What you are asked to do: Your answer is every line of the material below in which the string "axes" occurs.

The data:

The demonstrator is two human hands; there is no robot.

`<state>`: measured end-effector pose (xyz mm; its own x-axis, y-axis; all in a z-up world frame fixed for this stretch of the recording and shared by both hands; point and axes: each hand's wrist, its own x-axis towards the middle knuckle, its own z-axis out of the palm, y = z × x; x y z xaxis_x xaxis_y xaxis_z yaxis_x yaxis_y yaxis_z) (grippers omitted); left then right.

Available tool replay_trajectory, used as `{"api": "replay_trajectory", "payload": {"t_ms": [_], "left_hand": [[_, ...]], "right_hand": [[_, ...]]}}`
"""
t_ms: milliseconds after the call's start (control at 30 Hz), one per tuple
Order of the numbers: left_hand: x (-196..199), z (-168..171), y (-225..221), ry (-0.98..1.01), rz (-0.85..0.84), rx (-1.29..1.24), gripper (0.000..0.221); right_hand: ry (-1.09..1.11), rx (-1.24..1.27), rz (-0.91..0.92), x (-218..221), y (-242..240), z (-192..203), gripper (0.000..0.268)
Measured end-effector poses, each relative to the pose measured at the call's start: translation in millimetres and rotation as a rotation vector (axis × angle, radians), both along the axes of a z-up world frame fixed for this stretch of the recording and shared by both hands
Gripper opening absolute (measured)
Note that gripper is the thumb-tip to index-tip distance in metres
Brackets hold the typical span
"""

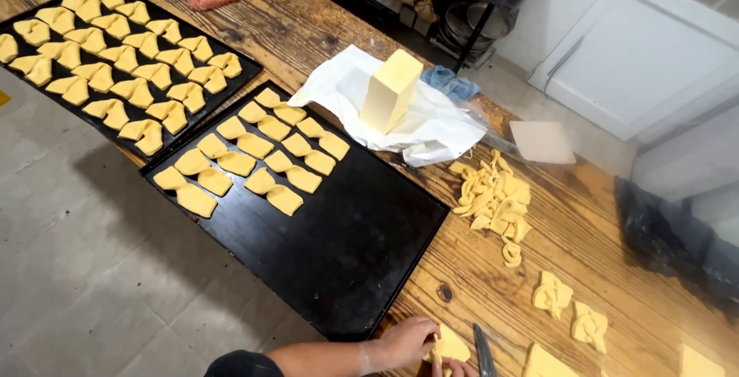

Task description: Cutting dough into rectangles and folding them into decorative pastry shapes on a wooden table

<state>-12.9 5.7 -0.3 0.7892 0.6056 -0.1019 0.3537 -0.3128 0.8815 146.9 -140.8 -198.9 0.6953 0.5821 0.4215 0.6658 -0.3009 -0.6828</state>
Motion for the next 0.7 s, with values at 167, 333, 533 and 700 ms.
{"api": "replay_trajectory", "payload": {"t_ms": [167,333,533,700], "left_hand": [[1.5,-12.7,4.3,-0.049,-0.003,-0.013,0.015],[4.2,-24.4,5.3,-0.124,-0.005,0.009,0.019],[2.0,-11.2,4.8,-0.039,-0.012,-0.014,0.01],[3.9,-19.3,3.2,-0.093,0.014,0.036,0.013]], "right_hand": [[-0.042,0.032,-0.053,-35.5,7.4,77.2,0.015],[-0.265,-0.157,-0.13,-50.1,9.3,117.9,0.02],[-0.334,-0.267,-0.154,-59.0,8.2,146.5,0.017],[0.026,-0.413,-0.142,-61.8,6.9,154.5,0.017]]}}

Answer:
`<state>`: measured end-effector pose (xyz mm; its own x-axis, y-axis; all in a z-up world frame fixed for this stretch of the recording and shared by both hands; point and axes: each hand's wrist, its own x-axis towards the middle knuckle, its own z-axis out of the palm, y = z × x; x y z xaxis_x xaxis_y xaxis_z yaxis_x yaxis_y yaxis_z) (grippers omitted); left then right.
Measured end-effector poses, each relative to the pose measured at the call's start: translation in millimetres and rotation as a rotation vector (axis × angle, radians), both along the axes of a z-up world frame fixed for this stretch of the recording and shared by both hands

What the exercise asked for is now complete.